Even if the data beneath seems repetitive, write it all out again exactly.

##### MATERIAL PROVIDED

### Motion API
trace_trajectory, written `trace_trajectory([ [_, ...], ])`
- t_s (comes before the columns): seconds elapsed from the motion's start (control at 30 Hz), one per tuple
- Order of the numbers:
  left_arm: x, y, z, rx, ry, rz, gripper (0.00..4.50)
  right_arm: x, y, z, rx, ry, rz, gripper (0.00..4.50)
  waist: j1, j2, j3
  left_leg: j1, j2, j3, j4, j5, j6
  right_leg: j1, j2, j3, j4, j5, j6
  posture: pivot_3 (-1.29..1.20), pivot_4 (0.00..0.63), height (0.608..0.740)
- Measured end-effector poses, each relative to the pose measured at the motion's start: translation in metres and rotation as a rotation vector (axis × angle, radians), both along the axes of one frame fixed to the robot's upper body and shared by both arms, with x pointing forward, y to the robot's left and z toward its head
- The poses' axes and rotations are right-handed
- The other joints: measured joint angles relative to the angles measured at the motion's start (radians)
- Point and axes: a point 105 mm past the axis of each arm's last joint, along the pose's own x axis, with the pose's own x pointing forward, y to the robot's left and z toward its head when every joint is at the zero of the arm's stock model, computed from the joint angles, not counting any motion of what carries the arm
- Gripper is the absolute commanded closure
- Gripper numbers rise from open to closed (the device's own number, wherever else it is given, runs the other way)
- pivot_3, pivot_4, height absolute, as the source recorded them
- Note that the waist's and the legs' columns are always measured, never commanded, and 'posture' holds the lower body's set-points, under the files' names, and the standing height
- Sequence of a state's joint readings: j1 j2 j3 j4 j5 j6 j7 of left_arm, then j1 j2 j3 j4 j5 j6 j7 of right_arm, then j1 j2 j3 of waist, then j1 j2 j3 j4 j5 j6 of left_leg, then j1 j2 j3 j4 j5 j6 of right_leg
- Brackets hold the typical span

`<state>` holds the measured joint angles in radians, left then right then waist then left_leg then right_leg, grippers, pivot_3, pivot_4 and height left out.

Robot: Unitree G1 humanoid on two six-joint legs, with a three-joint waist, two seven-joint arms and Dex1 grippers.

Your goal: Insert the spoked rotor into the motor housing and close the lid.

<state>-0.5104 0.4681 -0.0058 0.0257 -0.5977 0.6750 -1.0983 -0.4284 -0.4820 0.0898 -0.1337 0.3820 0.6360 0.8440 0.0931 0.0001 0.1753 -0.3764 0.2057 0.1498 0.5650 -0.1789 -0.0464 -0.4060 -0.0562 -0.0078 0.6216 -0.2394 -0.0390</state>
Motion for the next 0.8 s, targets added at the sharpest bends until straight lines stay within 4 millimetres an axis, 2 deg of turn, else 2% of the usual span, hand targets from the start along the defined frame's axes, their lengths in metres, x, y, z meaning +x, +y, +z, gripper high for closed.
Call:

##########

# RESULT OF THIS TASK:
### Motion API
trace_trajectory, written `trace_trajectory([ [_, ...], ])`
- t_s (comes before the columns): seconds elapsed from the motion's start (control at 30 Hz), one per tuple
- Order of the numbers:
  left_arm: x, y, z, rx, ry, rz, gripper (0.00..4.50)
  right_arm: x, y, z, rx, ry, rz, gripper (0.00..4.50)
  waist: j1, j2, j3
  left_leg: j1, j2, j3, j4, j5, j6
  right_leg: j1, j2, j3, j4, j5, j6
  posture: pivot_3 (-1.29..1.20), pivot_4 (0.00..0.63), height (0.608..0.740)
- Measured end-effector poses, each relative to the pose measured at the motion's start: translation in metres and rotation as a rotation vector (axis × angle, radians), both along the axes of one frame fixed to the robot's upper body and shared by both arms, with x pointing forward, y to the robot's left and z toward its head
- The poses' axes and rotations are right-handed
- The other joints: measured joint angles relative to the angles measured at the motion's start (radians)
- Point and axes: a point 105 mm past the axis of each arm's last joint, along the pose's own x axis, with the pose's own x pointing forward, y to the robot's left and z toward its head when every joint is at the zero of the arm's stock model, computed from the joint angles, not counting any motion of what carries the arm
- Gripper is the absolute commanded closure
- Gripper numbers rise from open to closed (the device's own number, wherever else it is given, runs the other way)
- pivot_3, pivot_4, height absolute, as the source recorded them
- Note that the waist's and the legs' columns are always measured, never commanded, and 'posture' holds the lower body's set-points, under the files' names, and the standing height
- Sequence of a state's joint readings: j1 j2 j3 j4 j5 j6 j7 of left_arm, then j1 j2 j3 j4 j5 j6 j7 of right_arm, then j1 j2 j3 of waist, then j1 j2 j3 j4 j5 j6 of left_leg, then j1 j2 j3 j4 j5 j6 of right_leg
- Brackets hold the typical span

`<state>` holds the measured joint angles in radians, left then right then waist then left_leg then right_leg, grippers, pivot_3, pivot_4 and height left out.

Robot: Unitree G1 humanoid on two six-joint legs, with a three-joint waist, two seven-joint arms and Dex1 grippers.

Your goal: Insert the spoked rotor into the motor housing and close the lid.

<state>-0.5104 0.4681 -0.0058 0.0257 -0.5977 0.6750 -1.0983 -0.4284 -0.4820 0.0898 -0.1337 0.3820 0.6360 0.8440 0.0931 0.0001 0.1753 -0.3764 0.2057 0.1498 0.5650 -0.1789 -0.0464 -0.4060 -0.0562 -0.0078 0.6216 -0.2394 -0.0390</state>
Motion for the next 0.8 s, targets added at the sharpest bends until straight lines stay within 4 millimetres an axis, 2 deg of turn, else 2% of the usual span, hand targets from the start along the defined frame's axes, their lengths in metres, x, y, z meaning +x, +y, +z, gripper high for closed.
Call:

Here the exercise is finished.